VA Sets Up New Office to Support Information Security Readiness

Published: May 12, 2015

CybersecurityVA

On the heels of more than one billion attempts to plant malware on its networks and almost 360 million network intrusion attempts, VA announced a new program office to ramp up cybersecurity readiness.

Earlier this week, FedScoop reported that the VA had awarded a new $50M contract to support its Continuous Readiness in Information Security Program (CRISP).  In addition, VA has named a senior information security office to head the new CRISP program management office.

ASM Research, a wholly owned subsidiary of Accenture Federal Services, will provide CRISP Support Services to VA under a T4 contract task order awarded in April.

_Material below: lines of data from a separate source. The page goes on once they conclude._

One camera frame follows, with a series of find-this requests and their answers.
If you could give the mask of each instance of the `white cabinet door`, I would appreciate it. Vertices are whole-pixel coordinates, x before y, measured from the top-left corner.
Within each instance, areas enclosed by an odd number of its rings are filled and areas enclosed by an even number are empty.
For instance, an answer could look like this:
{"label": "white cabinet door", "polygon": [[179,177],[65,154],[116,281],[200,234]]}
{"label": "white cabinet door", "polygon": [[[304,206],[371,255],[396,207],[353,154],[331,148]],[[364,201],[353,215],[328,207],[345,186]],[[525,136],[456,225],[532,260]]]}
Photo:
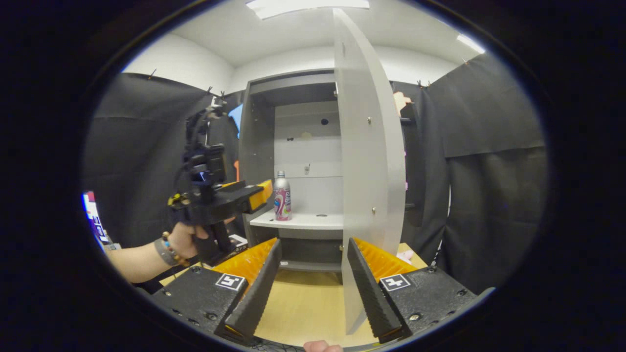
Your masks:
{"label": "white cabinet door", "polygon": [[366,316],[348,263],[358,237],[395,254],[404,220],[404,143],[393,92],[374,48],[340,9],[335,19],[335,77],[344,176],[344,252],[341,272],[346,333]]}

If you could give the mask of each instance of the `wooden table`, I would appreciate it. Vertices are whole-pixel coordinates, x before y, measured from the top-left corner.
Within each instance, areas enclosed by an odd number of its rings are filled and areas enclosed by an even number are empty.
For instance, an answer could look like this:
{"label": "wooden table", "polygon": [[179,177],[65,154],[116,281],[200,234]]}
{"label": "wooden table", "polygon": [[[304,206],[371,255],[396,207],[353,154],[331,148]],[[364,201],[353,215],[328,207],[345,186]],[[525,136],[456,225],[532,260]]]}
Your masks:
{"label": "wooden table", "polygon": [[[410,248],[405,243],[398,247],[398,252],[408,250]],[[411,263],[416,269],[427,266],[417,254],[413,254]],[[160,282],[166,285],[172,280],[174,276]],[[343,347],[378,341],[368,320],[354,334],[346,335],[344,288],[335,274],[284,269],[279,269],[276,275],[254,335],[293,346],[319,339]]]}

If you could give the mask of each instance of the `beaded bracelet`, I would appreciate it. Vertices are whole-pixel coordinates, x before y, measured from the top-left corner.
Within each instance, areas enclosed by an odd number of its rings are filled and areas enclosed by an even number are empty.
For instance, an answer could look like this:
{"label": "beaded bracelet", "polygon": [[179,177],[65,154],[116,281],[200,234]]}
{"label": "beaded bracelet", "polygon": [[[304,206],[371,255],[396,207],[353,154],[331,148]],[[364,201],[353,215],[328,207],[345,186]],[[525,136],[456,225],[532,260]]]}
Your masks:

Stephen Warren, VA CIO, named Dan Galik to lead the new CRISP program management office in an internal memo in March. Galik currently oversees the VA Network and Security Operations Center and has held senior security posts at HHS, IRS, NRC and DISA. 

In an interview with FedScoop Galick said, “One of my goals is to instill a sense of urgency,” with reference to VA’s security processes.  Galik wants to mimic work done at the State Department in establishing security scorecards for its embassies.  He would like to develop a security dashboard for the 150 VA medical centers, as well as all VBA regional offices. Galik’s hope is to establish a reporting mechanism that is understandable by VA leadership at each location.   “I have to make this complex area understandable,” stated Galik. One of the CRISP program’s objectives is to arm local security managers with information and metrics regarding their own security position, and give them the ability to easily respond to senior official inquiries.

The challenge is to establish a security posture that doesn’t inhibit or infringe on patient care.  “We don’t want to lock down too much to a degree where they impact patient safety and patient car.  So we always have a proper risk management trade-off,” said Galik.